Hi @OrigamiMarie, sorry to hear you're having issues. We do have https://github.com/aws/aws-sdk-java/issues/893 in our backlog, which is to allow downloading to a InputStream using TransferManager. We are actively looking at ways to support it and hope to deliver it soon!

If anyone ever does add transparent retries to failures in input stream reads, can I, as a representative of the Hadoop team who maintain the S3A connector, have a way to turn this off? Because we do our own reconnect logic and think we've got it under control (now), and having something underneath trying to be helpful might be a regression. Happy to discuss what could be done here, including what exceptions should be treated as recoverable...

There's a similar problem when the underlying s3 client fails the getObject call in retryableS3DownloadTask.getS3ObjectStream().

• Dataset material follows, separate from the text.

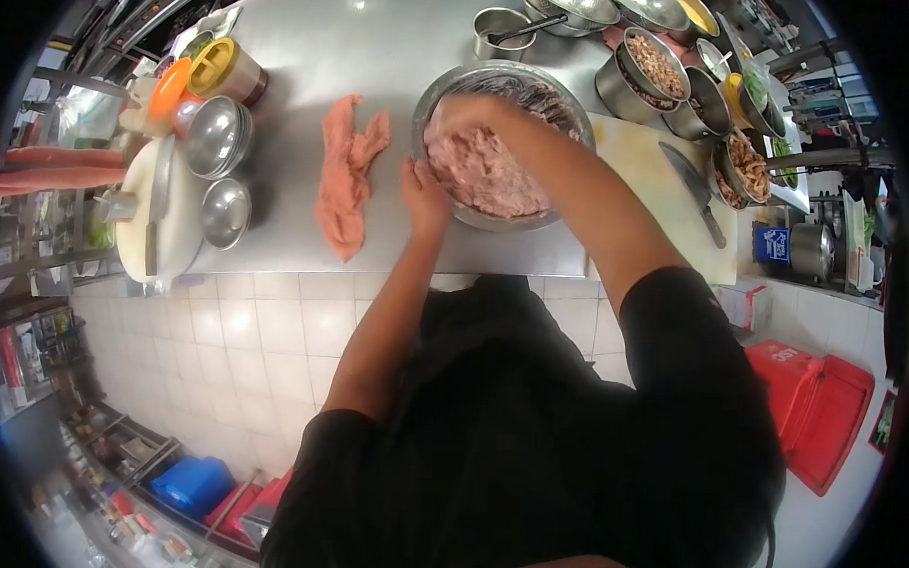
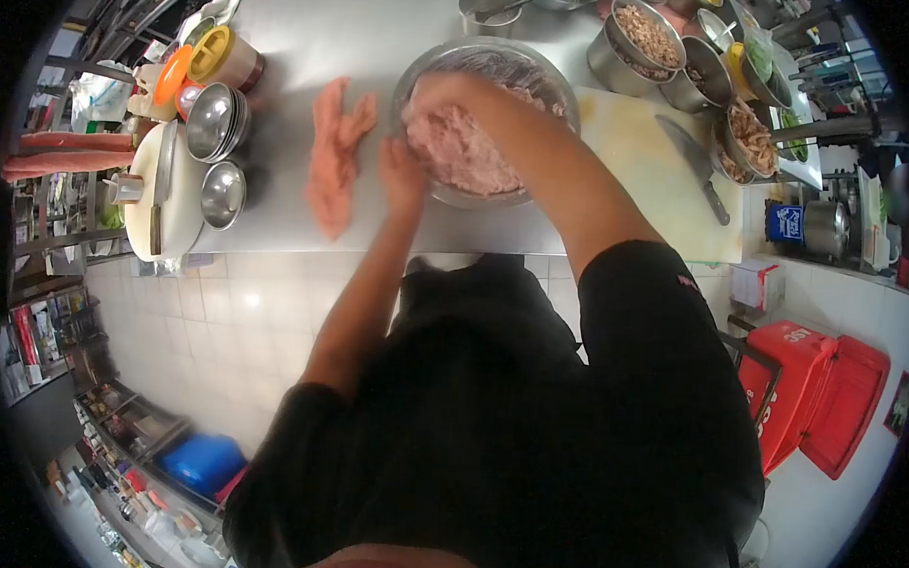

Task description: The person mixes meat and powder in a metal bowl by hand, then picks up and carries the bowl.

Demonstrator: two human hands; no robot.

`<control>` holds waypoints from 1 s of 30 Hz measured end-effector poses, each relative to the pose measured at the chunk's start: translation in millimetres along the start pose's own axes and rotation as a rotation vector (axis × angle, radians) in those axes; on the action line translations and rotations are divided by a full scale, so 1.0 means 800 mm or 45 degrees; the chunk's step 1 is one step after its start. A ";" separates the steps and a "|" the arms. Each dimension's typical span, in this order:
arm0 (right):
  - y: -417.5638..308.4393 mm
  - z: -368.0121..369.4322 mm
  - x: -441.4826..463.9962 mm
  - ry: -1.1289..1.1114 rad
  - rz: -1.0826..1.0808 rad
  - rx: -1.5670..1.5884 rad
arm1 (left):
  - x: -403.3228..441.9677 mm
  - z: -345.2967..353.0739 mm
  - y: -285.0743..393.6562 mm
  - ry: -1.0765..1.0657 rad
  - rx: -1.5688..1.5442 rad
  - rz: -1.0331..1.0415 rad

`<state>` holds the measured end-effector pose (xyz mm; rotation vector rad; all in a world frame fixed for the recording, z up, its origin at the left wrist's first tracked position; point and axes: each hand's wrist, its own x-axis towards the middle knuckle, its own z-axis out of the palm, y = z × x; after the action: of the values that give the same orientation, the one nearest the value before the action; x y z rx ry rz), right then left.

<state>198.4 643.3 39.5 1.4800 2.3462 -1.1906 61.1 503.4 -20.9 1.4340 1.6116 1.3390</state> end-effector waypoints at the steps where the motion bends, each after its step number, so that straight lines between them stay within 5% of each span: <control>1: 0.001 0.021 0.012 -0.132 -0.059 -0.097 | 0.001 -0.002 -0.001 -0.004 -0.027 -0.009; 4: -0.023 0.073 -0.056 0.051 -0.182 -0.497 | 0.001 -0.014 -0.014 -0.224 0.024 -0.100; 6: -0.014 0.101 -0.134 0.574 -0.397 -0.545 | 0.000 -0.025 0.022 -0.171 0.008 -0.087; 8: -0.040 0.096 -0.190 0.699 -0.238 -0.499 | -0.002 -0.025 0.035 -0.089 0.016 -0.054; 10: -0.033 0.108 -0.198 0.357 0.209 -0.204 | -0.005 -0.021 0.033 0.004 0.059 0.006; 14: -0.025 0.064 -0.169 0.102 0.326 -0.432 | 0.002 -0.019 0.029 -0.117 -0.041 -0.052; 17: 0.014 0.026 -0.184 -0.027 -0.318 -0.030 | 0.000 -0.024 0.036 -0.100 -0.060 -0.058; 20: 0.005 -0.028 -0.216 0.326 -0.051 0.193 | -0.008 -0.024 0.040 -0.046 -0.113 -0.041; 23: 0.094 -0.037 -0.154 0.578 0.208 0.266 | -0.006 -0.008 0.022 0.035 -0.124 0.077; 26: 0.060 -0.046 -0.110 0.307 0.421 0.520 | 0.000 -0.010 0.017 -0.029 -0.069 0.045; 28: 0.072 -0.029 -0.051 0.160 0.178 0.582 | -0.001 -0.022 0.041 -0.102 -0.064 -0.067; 30: 0.052 -0.024 -0.018 -0.112 -0.153 0.081 | -0.003 -0.015 0.029 -0.114 -0.114 -0.126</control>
<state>244.8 654.7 37.0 1.2922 2.3883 -1.3419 58.9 495.4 4.4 1.3247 1.5257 1.2570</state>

The failed call is not retried and the whole parallel download fails.

https://github.com/aws/aws-sdk-java/blob/master/aws-java-sdk-s3/src/main/java/com/amazonaws/services/s3/internal/ServiceUtils.java#L397

@dagnir Is there any workaround other than catching the exceptions from the TransferManager and retrying the whole download?

V2 supports retrying streaming operations using the retry policy, if the proper API is used. We do not intend to make this change in 1.11.x.